Every movement hurts, every single pump of my legs is like a jagged knife in the side, in the back, in my head, but I have to keep moving. It’s the only thing I know.
Don’t stop. Keep moving!
The trees are too thick, too close and even with the snow coating the ground, there’s not enough light. The burn in my chest only increases when I try to think of where I saw him last, think of the last thing he said, but still, I keep moving, keep running.
The scent of pine and blood is thick and suffocating. The pain, if it wasn’t so bad, so… everywhere then maybe I could remember, maybe I could think straight. But the only way to pinpoint it would be to stop and look, examine where the worst tears in my clothes were. It hurts to breathe, maybe slowing down would be a good idea. A chance to catch my breath.
GO, y/n! Don’t stop!
“Dean?!” I scream at the top of my lungs, no longer afraid of what else could hear me as long as he did too. Nothing but the sound of my rapid, shaky breaths, the swack of the branches beating me, and the muffled crack of the ones I kick and crush underfoot. “SAM!”
There’s a cold that has seeped so deeply, it’s invaded my bones but I’m not numb yet.
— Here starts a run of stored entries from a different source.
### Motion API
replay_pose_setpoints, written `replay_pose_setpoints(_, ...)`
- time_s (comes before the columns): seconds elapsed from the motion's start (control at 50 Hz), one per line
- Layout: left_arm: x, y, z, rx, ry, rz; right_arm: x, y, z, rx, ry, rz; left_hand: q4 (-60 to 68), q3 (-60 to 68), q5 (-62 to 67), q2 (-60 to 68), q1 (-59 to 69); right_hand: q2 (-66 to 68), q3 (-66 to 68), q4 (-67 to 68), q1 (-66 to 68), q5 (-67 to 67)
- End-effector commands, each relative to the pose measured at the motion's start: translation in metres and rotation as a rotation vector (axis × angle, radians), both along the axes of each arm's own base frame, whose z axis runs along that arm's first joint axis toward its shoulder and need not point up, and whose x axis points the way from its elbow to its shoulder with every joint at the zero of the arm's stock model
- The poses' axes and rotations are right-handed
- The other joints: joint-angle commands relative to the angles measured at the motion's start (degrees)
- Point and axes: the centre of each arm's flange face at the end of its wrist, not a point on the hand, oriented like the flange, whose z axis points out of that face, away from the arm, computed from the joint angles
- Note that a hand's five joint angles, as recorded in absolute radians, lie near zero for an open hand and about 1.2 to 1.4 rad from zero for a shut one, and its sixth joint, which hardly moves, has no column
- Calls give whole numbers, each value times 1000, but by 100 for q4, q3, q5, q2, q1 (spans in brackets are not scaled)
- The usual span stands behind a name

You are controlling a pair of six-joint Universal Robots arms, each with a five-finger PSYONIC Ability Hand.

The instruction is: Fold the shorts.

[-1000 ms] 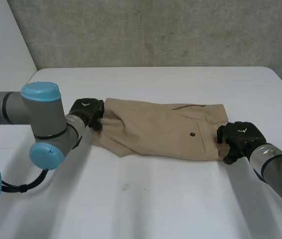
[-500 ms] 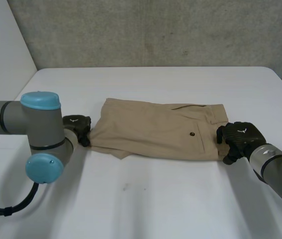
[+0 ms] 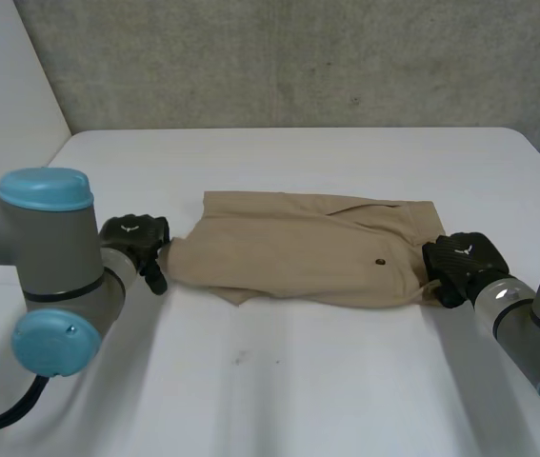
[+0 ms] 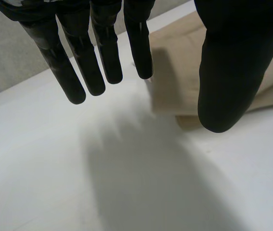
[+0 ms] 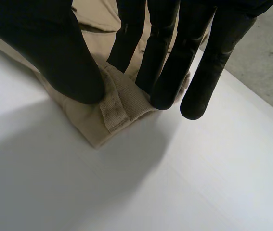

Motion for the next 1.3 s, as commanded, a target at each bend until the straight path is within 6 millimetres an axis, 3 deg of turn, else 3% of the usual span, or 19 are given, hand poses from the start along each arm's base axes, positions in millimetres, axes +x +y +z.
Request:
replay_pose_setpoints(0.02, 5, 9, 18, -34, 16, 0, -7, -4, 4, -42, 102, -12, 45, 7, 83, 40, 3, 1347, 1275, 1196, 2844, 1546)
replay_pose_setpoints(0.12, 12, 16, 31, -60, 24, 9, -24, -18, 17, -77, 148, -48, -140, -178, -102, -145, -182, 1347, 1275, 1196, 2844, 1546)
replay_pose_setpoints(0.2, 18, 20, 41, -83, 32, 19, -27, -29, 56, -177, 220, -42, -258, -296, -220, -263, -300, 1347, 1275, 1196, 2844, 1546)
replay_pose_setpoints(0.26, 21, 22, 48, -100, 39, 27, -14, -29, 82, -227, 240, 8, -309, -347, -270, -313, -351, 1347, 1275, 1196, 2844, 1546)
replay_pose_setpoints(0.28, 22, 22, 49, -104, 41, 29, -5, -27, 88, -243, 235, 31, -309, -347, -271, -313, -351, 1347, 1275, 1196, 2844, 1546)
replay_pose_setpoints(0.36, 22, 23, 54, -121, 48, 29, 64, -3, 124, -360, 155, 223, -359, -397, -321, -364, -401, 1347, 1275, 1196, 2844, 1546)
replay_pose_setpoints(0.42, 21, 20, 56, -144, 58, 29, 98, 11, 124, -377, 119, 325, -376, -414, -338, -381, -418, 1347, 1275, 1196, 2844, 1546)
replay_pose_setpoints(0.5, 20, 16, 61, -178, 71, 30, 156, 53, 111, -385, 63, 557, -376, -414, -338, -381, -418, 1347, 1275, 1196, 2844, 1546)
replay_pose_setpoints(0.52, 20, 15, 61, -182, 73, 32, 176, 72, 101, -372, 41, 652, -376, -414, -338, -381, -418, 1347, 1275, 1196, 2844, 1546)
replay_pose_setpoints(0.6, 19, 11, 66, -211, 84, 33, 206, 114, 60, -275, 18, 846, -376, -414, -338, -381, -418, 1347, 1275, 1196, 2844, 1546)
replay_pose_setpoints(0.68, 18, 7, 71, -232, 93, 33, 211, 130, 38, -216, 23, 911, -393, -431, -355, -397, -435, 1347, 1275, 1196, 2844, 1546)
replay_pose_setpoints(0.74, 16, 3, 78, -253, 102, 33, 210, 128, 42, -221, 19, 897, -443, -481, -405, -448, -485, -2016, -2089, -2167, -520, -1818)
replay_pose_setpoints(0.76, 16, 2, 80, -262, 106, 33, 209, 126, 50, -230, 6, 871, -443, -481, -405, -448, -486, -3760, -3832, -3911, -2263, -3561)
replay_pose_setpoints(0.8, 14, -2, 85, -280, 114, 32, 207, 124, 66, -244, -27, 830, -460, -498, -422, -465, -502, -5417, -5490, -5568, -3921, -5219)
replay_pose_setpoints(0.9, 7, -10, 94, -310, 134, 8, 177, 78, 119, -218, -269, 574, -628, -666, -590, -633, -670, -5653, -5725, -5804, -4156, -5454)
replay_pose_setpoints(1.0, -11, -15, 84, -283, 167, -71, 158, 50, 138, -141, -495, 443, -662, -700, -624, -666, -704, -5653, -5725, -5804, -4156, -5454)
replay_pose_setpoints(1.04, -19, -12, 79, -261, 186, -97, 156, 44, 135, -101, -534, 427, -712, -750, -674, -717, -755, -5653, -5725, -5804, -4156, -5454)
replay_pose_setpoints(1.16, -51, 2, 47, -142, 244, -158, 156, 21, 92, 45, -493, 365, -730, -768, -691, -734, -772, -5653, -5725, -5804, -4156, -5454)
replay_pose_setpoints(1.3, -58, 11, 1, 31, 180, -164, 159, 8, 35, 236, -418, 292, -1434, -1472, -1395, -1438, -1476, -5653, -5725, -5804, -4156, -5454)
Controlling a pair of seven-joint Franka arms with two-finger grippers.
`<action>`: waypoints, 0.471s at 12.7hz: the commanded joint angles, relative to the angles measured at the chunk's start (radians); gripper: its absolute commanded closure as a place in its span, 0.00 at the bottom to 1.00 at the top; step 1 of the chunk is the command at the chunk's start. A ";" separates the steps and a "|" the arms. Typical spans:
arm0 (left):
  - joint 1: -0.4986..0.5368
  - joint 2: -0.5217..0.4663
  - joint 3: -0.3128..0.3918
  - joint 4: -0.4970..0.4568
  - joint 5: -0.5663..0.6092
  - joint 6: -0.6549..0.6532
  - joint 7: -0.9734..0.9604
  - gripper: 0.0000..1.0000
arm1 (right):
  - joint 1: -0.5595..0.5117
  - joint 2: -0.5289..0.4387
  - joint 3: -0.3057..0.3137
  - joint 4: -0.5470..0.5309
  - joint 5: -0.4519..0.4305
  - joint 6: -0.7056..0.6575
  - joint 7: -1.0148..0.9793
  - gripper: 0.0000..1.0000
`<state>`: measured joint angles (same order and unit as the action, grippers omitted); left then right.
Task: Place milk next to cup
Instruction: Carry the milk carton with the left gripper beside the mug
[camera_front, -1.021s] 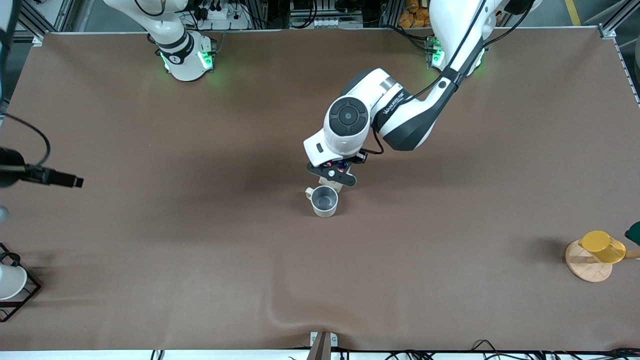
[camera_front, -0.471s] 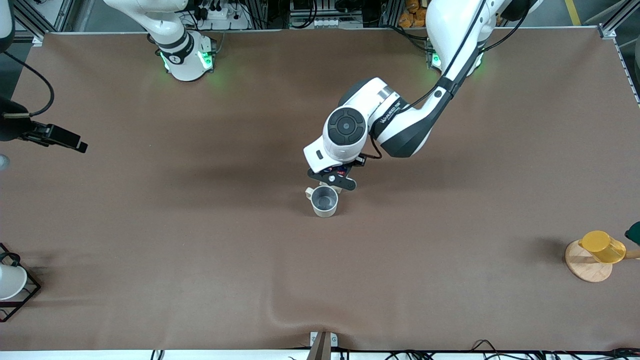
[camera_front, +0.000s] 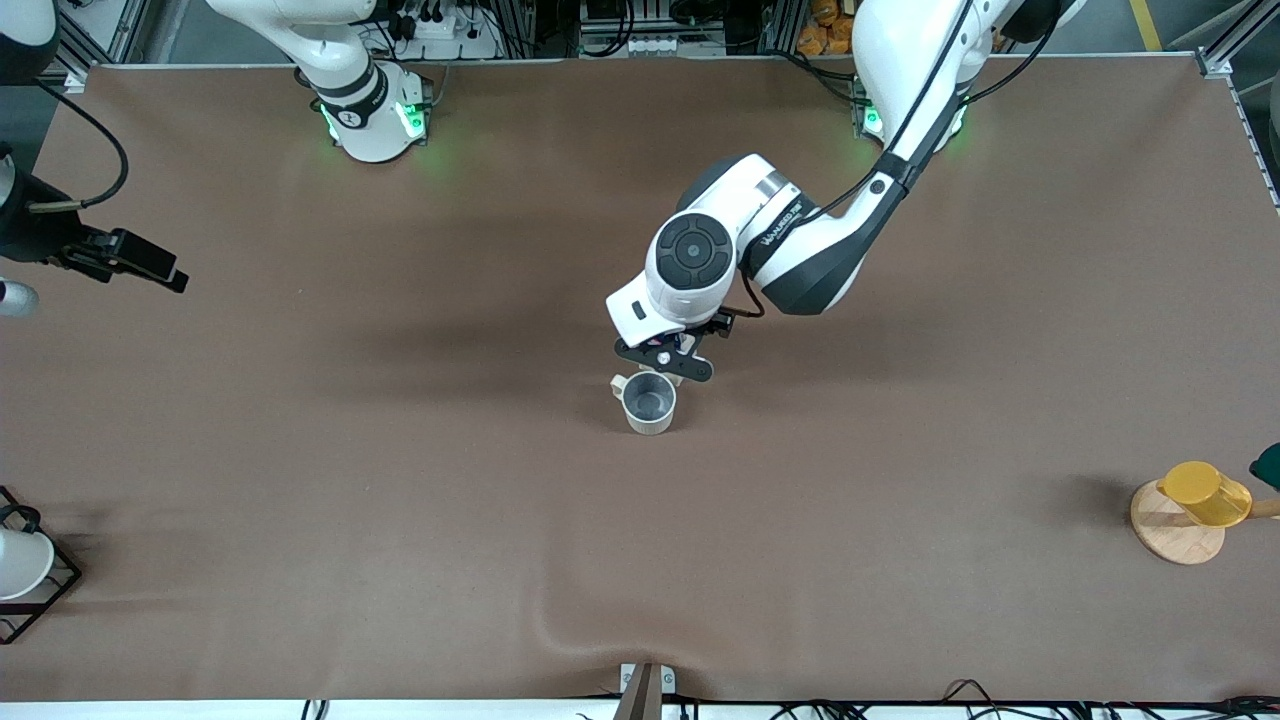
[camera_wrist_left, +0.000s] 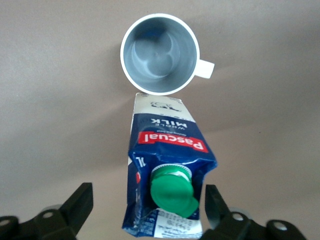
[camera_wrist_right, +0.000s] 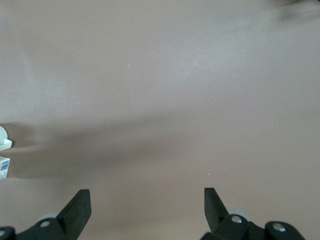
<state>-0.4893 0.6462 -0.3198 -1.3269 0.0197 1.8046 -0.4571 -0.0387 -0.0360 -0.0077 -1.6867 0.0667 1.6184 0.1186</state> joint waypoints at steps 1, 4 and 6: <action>0.003 -0.049 0.001 0.012 0.012 -0.013 -0.028 0.00 | 0.017 -0.015 -0.003 0.024 -0.025 -0.014 0.010 0.00; 0.029 -0.155 0.014 0.006 0.026 -0.042 -0.035 0.00 | 0.028 0.004 -0.001 0.076 -0.047 -0.054 0.012 0.00; 0.084 -0.245 0.019 -0.003 0.057 -0.097 -0.037 0.00 | 0.026 0.027 -0.003 0.110 -0.050 -0.070 0.012 0.00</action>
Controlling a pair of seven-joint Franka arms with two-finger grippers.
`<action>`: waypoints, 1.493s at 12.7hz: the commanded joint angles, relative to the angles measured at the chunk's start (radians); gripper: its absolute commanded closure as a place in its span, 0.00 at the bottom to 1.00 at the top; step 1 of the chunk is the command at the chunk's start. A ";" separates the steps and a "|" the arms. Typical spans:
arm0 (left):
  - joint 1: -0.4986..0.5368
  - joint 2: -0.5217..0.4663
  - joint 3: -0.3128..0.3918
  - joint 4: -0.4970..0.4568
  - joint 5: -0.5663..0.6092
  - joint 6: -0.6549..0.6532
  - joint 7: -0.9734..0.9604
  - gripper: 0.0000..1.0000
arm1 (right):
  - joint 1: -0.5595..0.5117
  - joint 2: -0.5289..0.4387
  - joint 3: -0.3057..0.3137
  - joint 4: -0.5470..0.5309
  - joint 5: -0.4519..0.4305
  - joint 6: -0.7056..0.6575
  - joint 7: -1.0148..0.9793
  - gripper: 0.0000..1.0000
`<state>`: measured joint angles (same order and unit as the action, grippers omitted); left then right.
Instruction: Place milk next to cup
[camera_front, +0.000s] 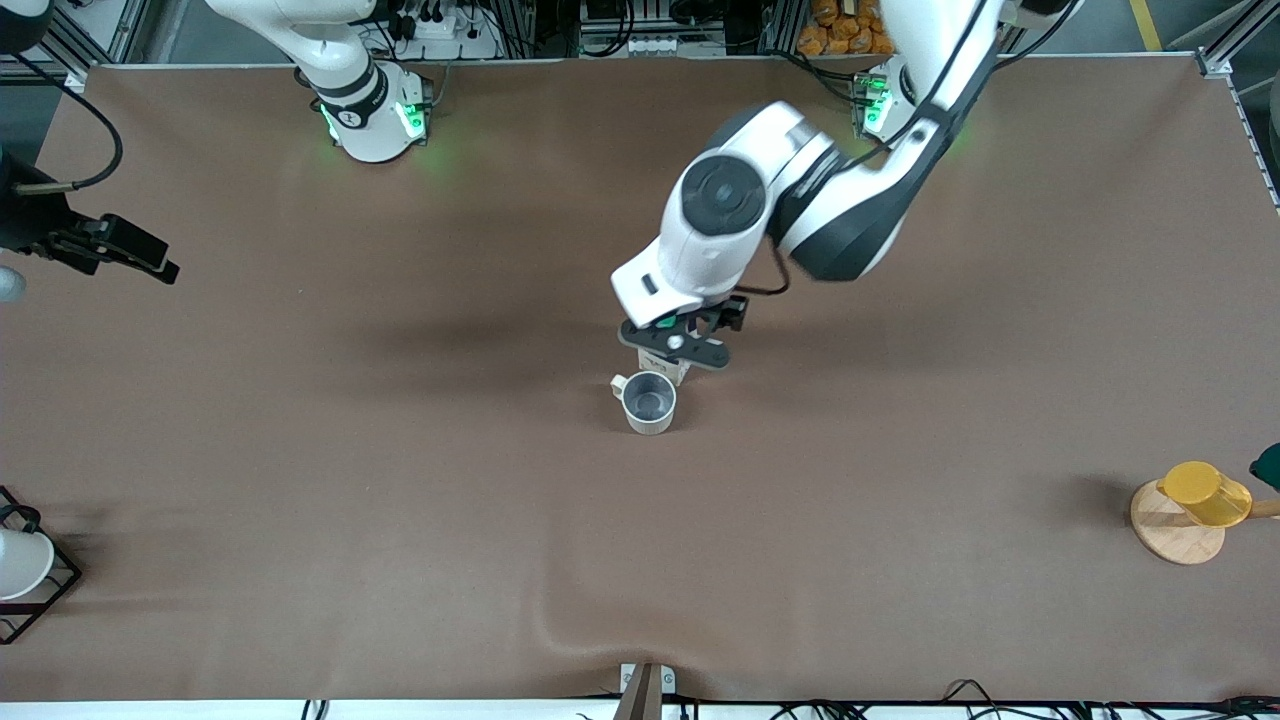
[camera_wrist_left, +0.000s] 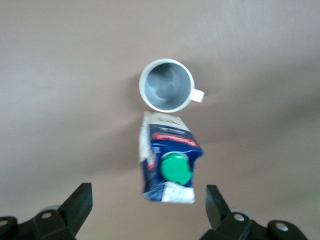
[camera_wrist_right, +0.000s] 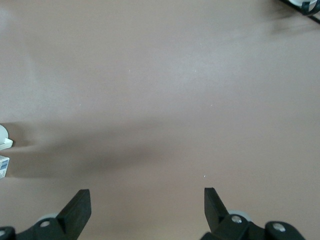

That is good. Numb is bad.
Every inch of me aches but I keep running, ignoring the branches and sharp roots that rip and tear at my legs and feet. If only there was some sign of something to actually head towards. The moon filtering through the snow heavy pine branches doesn’t give off much and the white powder that used to light up an entire area didn’t seem to be helping at all tonight.
My stomach twists again, sharp and painful. I don’t know where I am, I don’t know where they are, but I should. I should be with them.
A voice was calling but it was so far away. Dean. It was Dean.